▶ WHAT THE TASK ASKS: Every line below that holds the string "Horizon" should be copied.

▶ RECORD EXCERPTS:
※

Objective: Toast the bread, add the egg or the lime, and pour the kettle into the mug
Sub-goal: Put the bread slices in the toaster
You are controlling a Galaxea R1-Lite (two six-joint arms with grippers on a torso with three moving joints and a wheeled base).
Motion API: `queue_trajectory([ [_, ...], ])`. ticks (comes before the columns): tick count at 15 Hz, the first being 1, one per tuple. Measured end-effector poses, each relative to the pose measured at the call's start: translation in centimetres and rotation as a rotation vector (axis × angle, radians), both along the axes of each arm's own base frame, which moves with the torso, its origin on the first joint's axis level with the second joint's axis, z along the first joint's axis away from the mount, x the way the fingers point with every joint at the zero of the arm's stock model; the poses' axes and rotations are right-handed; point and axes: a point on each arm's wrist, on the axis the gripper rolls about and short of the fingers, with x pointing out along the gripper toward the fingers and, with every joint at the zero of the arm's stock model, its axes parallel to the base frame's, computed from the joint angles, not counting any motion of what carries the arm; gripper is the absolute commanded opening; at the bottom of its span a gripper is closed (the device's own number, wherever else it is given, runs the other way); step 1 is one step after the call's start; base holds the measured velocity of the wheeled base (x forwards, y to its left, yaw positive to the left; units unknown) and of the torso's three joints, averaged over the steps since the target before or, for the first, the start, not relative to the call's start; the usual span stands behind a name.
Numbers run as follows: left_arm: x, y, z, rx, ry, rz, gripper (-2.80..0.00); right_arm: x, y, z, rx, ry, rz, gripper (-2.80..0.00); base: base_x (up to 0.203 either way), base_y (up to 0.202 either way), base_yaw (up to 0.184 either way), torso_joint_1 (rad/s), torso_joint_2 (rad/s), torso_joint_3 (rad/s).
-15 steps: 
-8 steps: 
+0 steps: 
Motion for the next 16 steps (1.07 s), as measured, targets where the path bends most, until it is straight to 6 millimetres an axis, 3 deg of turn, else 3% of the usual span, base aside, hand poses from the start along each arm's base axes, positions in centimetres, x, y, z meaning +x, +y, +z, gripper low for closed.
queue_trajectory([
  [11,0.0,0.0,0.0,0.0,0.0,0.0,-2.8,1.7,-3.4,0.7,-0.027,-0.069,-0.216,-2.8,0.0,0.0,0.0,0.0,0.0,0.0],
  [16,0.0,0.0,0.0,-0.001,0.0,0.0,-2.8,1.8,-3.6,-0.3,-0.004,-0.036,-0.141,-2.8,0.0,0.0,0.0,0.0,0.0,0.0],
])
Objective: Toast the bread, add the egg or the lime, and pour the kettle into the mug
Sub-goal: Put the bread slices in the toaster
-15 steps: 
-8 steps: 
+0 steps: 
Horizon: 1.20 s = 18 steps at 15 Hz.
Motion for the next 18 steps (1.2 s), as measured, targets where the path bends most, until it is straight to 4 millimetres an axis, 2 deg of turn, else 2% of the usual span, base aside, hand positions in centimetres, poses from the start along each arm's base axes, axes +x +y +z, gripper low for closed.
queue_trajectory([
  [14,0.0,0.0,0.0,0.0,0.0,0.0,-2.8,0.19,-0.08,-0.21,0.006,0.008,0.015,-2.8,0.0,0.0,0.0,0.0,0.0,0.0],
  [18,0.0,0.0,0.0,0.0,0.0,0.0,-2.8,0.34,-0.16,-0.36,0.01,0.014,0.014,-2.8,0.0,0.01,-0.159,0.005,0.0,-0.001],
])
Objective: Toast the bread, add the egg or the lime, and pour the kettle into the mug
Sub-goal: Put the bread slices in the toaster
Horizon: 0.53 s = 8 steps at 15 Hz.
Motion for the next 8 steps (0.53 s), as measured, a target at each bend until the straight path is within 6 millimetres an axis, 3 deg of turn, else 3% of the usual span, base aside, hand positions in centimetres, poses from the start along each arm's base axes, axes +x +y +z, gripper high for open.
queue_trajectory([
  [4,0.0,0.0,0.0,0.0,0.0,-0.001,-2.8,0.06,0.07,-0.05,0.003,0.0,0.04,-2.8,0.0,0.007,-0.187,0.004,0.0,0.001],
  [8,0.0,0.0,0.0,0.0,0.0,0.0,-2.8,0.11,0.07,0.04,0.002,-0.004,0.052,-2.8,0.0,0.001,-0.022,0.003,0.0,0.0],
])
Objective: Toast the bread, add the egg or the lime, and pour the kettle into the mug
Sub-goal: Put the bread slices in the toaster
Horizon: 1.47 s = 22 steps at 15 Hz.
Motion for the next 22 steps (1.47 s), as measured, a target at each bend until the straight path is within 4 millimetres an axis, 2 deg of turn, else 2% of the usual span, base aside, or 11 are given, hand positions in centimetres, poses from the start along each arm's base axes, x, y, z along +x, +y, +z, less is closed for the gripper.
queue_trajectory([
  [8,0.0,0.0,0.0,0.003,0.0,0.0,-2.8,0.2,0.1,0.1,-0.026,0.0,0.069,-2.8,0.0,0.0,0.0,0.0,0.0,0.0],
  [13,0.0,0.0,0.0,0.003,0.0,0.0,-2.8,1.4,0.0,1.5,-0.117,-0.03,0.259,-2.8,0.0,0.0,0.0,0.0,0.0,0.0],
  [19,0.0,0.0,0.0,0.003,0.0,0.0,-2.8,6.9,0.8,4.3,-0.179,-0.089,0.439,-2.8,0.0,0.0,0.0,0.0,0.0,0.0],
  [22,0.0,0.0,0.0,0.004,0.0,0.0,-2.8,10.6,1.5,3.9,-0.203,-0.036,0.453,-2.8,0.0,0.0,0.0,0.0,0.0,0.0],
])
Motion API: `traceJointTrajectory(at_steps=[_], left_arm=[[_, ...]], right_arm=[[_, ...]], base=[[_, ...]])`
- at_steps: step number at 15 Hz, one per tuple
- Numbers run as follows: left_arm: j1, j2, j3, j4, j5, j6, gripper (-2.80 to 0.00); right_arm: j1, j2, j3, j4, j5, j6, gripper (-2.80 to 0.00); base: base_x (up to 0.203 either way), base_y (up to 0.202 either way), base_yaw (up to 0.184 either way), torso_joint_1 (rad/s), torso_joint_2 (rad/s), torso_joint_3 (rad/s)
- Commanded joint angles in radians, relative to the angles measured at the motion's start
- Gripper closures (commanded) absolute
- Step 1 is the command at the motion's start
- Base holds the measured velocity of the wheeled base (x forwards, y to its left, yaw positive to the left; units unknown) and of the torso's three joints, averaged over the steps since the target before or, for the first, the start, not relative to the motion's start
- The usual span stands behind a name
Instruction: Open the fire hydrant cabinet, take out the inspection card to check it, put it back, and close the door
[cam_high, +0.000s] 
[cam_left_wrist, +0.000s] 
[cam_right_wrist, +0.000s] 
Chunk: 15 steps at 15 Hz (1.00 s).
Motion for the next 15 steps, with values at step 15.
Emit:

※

▶ RESULT OF THE EXERCISE:
Horizon: 1.20 s = 18 steps at 15 Hz.
Horizon: 0.53 s = 8 steps at 15 Hz.
Horizon: 1.47 s = 22 steps at 15 Hz.

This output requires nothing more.